У этой тоски по бесконечному есть еще одно своеобразное проявление: «Моя исключительная любовь к животным,— пишет Бердяев,— это любовь человека, который имеет потребность любви, но с трудом может ее выражать в отношении к людям. Это обратная сторона одиночества. У меня есть страстная любовь к собакам, к котам, к птицам, к лошадям, ослам, козлам, слонам. Более всего, конечно, к собакам и кошкам. Я бы хотел в вечной жизни быть с животными, особенно с любимыми». Самые пронзительные страницы «Самопознания» — прощание с любимым котом Мури, который умирает в оккупированном Париже накануне его освобождения. Бердяев довольно скупо писал о войне, замечая только, что продолжал писать и под бомбардировками,— и уход Мури как будто перевесил для него все военные бедствия. «Страдания Мури перед смертью я пережил, как страдание всей твари. Через него я чувствовал себя соединенным со всей тварью, жаждущей избавления... Смерть его, такой очаровательной Божьей твари, была для меня переживанием смерти вообще, смерти всех, кого любишь. Я требовал для Мури вечной жизни, требовал для себя вечной жизни с Мури».
На этом месте мы уже слышим чей-то возмущенный голос: как можно переживать о коте, когда в это же время... Но Бердяев настаивает: страдания Мури имеют не меньшее значение, чем совокупность всех страданий мира, и если моя душа страдает о нем, ей невозможно это запретить, в этом ее безначальная, неотменимая свобода.

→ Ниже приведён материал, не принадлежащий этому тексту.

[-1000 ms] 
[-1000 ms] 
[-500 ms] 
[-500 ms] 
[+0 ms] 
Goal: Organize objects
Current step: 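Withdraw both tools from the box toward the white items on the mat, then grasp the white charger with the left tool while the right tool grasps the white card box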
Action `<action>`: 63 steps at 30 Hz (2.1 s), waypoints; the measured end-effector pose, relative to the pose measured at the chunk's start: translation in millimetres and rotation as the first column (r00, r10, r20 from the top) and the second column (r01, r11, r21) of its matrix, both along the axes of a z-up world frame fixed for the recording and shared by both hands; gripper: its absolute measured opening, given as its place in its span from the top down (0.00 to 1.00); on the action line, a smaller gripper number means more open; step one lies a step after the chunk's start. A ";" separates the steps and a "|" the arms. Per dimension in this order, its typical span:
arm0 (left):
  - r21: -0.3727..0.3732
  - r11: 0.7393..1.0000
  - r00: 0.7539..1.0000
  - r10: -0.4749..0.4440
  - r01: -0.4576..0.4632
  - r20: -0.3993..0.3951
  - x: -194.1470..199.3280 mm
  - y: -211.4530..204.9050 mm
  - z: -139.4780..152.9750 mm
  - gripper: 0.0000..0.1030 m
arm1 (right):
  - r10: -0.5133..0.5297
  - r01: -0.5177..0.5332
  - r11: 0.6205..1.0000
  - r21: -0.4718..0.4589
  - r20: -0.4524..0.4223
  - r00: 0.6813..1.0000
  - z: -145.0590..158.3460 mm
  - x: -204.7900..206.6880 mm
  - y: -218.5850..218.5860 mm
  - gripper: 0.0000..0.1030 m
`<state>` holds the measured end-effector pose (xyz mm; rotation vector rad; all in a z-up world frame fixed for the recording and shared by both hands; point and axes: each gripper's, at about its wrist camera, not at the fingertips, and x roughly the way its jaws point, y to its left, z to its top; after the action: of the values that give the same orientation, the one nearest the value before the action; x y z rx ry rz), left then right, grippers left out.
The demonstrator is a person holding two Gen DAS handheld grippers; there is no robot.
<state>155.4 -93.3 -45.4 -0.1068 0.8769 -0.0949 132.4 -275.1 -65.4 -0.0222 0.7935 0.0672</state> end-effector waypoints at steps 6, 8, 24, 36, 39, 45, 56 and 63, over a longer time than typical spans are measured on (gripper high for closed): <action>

Бог любит не человека вообще, а меня со всеми странностями, ждет меня со всем багажом, иначе все погибло. Это почти еретическая мысль — но в тот век, который пытается поставить любую индивидуальность под знамена, сомкнуть ее и сплотить с другими такими же, подчинить интересам нации или класса, она звучит как благородная и отчаянная попытка защитить человеческое достоинство. Право души быть такой, какой она создана,— и именно в этом неповторимом качестве прорываться сквозь стены этого мира к бесконечному. К свободе, которая изначально была в нее вложена.